*Instructions to follow:* Below are some records. Return exactly the lines from the one with "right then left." to the one with "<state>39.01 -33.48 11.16", and nothing else.

*The input:*
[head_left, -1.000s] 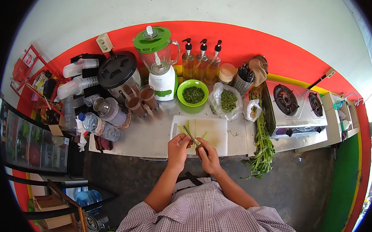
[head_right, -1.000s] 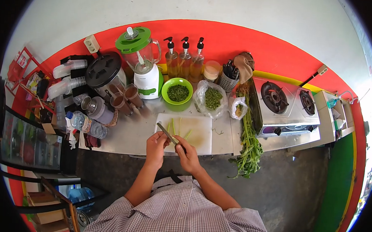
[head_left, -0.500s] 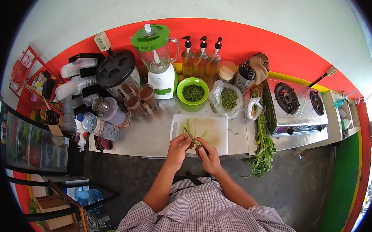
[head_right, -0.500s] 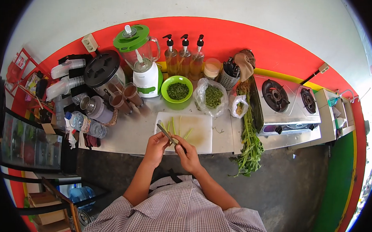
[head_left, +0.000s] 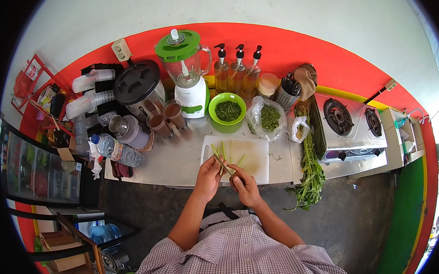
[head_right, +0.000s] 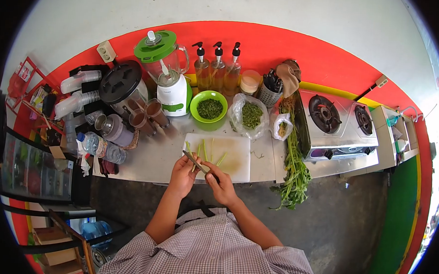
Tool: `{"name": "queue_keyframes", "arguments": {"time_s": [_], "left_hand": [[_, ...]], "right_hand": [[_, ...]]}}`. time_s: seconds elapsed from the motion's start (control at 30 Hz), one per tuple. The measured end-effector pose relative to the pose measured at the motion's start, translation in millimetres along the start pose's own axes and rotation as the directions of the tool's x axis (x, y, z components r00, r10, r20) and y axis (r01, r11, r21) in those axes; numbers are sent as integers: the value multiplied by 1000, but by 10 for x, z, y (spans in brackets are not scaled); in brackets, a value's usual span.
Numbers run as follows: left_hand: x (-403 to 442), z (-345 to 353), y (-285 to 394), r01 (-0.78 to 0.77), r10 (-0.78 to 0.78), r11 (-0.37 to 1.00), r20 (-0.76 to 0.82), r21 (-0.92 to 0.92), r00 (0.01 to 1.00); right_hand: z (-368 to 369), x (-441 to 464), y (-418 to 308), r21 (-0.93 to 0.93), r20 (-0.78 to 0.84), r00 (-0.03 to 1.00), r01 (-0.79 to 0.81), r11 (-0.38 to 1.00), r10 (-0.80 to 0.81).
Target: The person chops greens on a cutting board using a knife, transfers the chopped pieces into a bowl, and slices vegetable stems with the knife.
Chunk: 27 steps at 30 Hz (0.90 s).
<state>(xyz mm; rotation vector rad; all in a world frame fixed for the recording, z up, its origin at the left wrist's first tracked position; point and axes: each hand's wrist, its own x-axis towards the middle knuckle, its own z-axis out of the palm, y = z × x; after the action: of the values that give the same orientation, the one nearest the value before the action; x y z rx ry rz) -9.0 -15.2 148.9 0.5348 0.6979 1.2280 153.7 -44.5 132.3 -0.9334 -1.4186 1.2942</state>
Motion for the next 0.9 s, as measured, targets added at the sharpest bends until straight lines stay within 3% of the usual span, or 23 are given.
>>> {"name": "queue_keyframes", "arguments": {"time_s": [0.2,0.63,0.9], "left_hand": [[11,7,-24,-33,31,998,60,45,998],[36,-29,-20,-7,5,988,14,153,1000],[56,36,-19,-149,155,981,-40,128,987]], "right_hand": [[-10,12,-23,-16,-1,1000,1,1000,-1],[-25,42,19,-41,2,1000,4,999,-4],[-25,47,-37,-47,-12,1000,-5,999,4]]}}
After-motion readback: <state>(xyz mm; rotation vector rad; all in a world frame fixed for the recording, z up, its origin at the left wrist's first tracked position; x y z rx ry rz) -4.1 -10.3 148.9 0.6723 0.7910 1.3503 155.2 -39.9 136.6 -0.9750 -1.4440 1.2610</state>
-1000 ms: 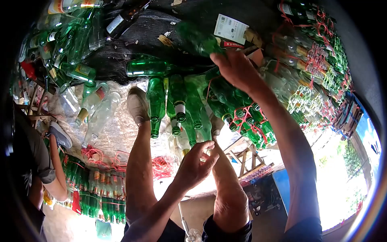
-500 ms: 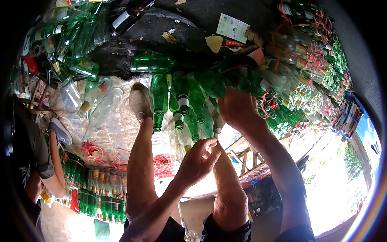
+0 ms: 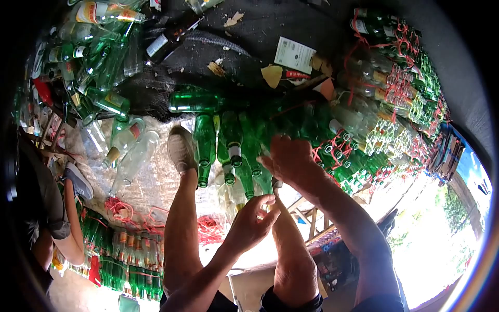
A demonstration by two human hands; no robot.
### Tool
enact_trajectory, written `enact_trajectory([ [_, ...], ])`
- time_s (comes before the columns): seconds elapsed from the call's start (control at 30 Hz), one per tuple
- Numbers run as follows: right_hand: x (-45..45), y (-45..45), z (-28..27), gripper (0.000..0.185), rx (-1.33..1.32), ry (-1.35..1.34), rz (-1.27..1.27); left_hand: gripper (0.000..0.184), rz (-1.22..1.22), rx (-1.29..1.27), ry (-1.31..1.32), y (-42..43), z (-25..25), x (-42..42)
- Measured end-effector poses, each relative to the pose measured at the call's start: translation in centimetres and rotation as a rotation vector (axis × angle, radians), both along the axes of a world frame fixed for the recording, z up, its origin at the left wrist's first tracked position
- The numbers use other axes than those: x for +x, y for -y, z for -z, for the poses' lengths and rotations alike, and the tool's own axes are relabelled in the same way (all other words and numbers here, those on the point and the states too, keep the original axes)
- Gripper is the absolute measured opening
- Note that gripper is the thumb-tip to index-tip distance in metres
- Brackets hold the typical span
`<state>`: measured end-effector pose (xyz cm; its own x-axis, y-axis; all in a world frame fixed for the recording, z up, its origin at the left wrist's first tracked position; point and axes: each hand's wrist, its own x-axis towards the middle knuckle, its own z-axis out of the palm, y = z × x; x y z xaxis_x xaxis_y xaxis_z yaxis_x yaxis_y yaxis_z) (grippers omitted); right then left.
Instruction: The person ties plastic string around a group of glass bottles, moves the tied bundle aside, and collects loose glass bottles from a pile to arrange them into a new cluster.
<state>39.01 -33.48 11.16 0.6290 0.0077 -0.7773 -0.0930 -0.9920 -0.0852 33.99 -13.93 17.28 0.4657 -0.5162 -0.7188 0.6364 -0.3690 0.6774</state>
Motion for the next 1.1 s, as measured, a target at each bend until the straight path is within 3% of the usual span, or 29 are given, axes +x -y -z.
enact_trajectory([
  [0.1,1.9,0.7,-1.3,0.064,0.052,-0.056,-0.036,0.043,-0.018,-0.002,-0.015,0.0,0.1,-0.2],
  [0.13,3.5,0.9,-1.8,0.054,0.088,-0.116,0.008,0.044,-0.006,0.006,-0.024,0.1,-0.1,-0.1],
  [0.23,5.9,3.7,1.3,0.048,0.171,0.046,0.136,0.045,0.013,0.008,-0.077,0.2,-0.3,0.6],
  [0.27,7.4,4.4,2.7,0.036,0.096,0.143,0.102,0.045,0.012,0.006,-0.084,0.3,-0.3,0.8],
  [0.33,10.2,6.6,6.8,0.031,0.065,0.531,0.087,0.045,0.014,0.003,-0.100,0.4,-0.2,1.2],
  [0.5,21.7,11.3,12.7,0.052,-0.101,0.715,0.057,0.045,-0.036,-0.020,-0.061,0.5,-0.3,2.2],
  [0.53,24.0,11.7,13.0,0.066,-0.180,0.573,0.069,0.045,-0.036,-0.019,-0.074,0.6,-0.5,2.6],
  [0.57,25.8,12.1,14.0,0.071,-0.204,0.636,0.017,0.045,-0.035,-0.018,-0.087,0.7,-0.5,3.0],
  [0.7,31.6,12.9,17.0,0.076,-0.260,0.617,-0.050,0.043,-0.082,-0.009,-0.130,0.8,-0.5,3.7],
  [0.83,30.7,14.4,20.2,0.079,-0.181,0.746,-0.126,0.043,-0.037,0.024,-0.179,0.8,-0.2,3.5],
  [0.93,29.1,13.0,19.0,0.079,-0.317,0.761,-0.212,0.043,-0.053,0.021,-0.111,1.1,-0.3,3.7],
  [1.03,26.1,12.7,17.3,0.067,-0.271,0.463,-0.232,0.043,-0.067,-0.008,-0.135,1.3,-0.3,3.6],
  [1.1,25.1,13.9,17.4,0.060,-0.276,0.659,-0.250,0.042,-0.041,-0.004,-0.101,1.6,-0.3,3.2],
])
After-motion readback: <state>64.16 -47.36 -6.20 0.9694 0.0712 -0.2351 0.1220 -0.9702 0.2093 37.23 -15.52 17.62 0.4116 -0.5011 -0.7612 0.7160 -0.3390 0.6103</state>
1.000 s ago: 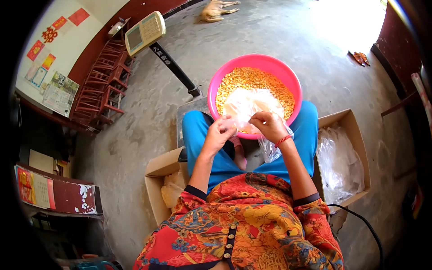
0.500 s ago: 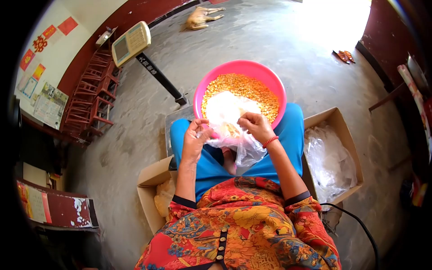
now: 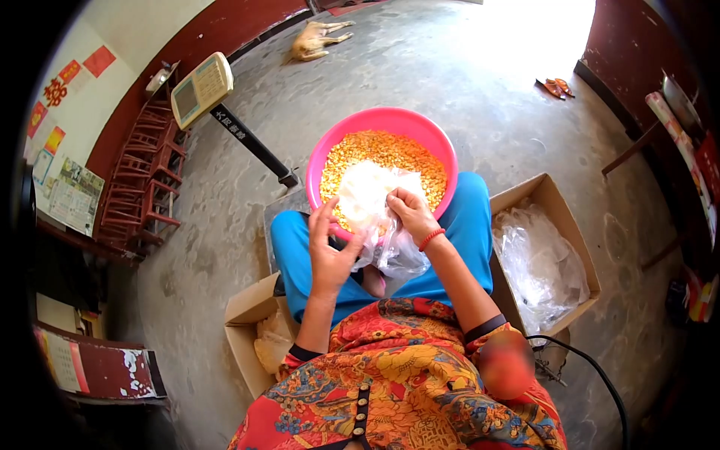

*Solution for this task:*
`<state>`: measured end-effector pose (xyz cm; its own x-axis, y-axis; all in a world frame fixed for the recording, z up, its origin at the left wrist's first tracked position; point and axes: each hand's wrist, its own x-axis towards the middle knuckle, its own z-axis out of the palm, y = z × x; x y z xaxis_x xaxis_y xaxis_z yaxis_x yaxis_y yaxis_z) (grippers omitted); right then left.
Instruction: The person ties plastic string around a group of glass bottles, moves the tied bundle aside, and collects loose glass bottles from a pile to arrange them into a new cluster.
<state>39.01 -33.48 11.16 0.6290 0.0077 -0.7773 -0.0930 -0.9920 -0.0852 33.99 -13.93 17.28 0.4657 -0.5162 -0.7188 0.6364 -0.3690 0.6774</state>

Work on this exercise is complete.